MichÈle Alliot-Marie «C’est une fusée à plusieurs étages. Le premier étage consiste à exiger la prise en compte de ses idées gaullistes. Si cet étage décolle, on verra.»
Patrick Ollier, Député (UMP) des Hauts-de-Seine

Sarkozy «Il parle clair, et je comprends ce qu’il dit. »
Pascal Sevran

Ambitieux «Selon moi, ce sera au parti d’arbitrer, et je souhaite prendre ma part, pourquoi pas, comme premier secrétaire.»
Manuel Valls, maire PS d’Evry

Présidentielle «Si demain matin, je me sentais un rôle utile et qui corresponde à une nécessité, je diffère tout de suite la nouvelle pièce de théâtre que je prépare avec Adriana Karembeu.»
Bernard Tapie

Afghanistan «Les attentats suicide n’épargnent plus Kaboul, désormais.

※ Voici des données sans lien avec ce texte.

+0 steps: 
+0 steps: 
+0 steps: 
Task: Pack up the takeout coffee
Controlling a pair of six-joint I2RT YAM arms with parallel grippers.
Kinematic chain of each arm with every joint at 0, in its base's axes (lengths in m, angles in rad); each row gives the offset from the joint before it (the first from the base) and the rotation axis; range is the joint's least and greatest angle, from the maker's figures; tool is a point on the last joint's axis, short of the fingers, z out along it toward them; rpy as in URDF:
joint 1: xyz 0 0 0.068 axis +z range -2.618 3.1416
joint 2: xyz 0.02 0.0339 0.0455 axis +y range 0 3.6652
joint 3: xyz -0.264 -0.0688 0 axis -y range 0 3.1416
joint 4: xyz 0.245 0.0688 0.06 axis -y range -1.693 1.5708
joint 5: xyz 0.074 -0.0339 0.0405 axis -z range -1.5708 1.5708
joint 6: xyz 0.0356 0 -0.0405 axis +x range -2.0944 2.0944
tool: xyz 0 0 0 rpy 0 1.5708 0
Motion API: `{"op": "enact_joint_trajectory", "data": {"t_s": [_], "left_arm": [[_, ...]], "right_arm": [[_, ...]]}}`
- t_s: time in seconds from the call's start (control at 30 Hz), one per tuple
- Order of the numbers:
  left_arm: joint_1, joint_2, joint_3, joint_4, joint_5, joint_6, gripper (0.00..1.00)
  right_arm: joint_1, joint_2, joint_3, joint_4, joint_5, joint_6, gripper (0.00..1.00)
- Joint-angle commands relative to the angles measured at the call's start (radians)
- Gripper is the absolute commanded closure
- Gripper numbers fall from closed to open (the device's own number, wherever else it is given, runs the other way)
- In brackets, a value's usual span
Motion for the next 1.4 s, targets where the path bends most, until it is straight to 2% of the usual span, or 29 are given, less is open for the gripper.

Nous devons éviter que les choses n’évoluent comme en Irak.»
Général P. Spijk, Cdt en Afghanistan

Israël «Un président de la République risquant de 3 à
16 ans de prison ferme pour viol, on ne verrait pas ça dans une république bananière, où l’affaire aurait rapidement fini au fond d’un tiroir.»
Christian Merville, L’Orient le Jour

Finul «Les incursions de l’aviation israélienne dans l’espace aérien libanais sont extrêmement dangereuses. Elles peuvent être vécues et ressenties comme hostiles, de la part des forces de la coalition, qui pourraient être amenées à répliquer dans le cadre de la légitime défense, et ce serait évidemment un incident très grave.»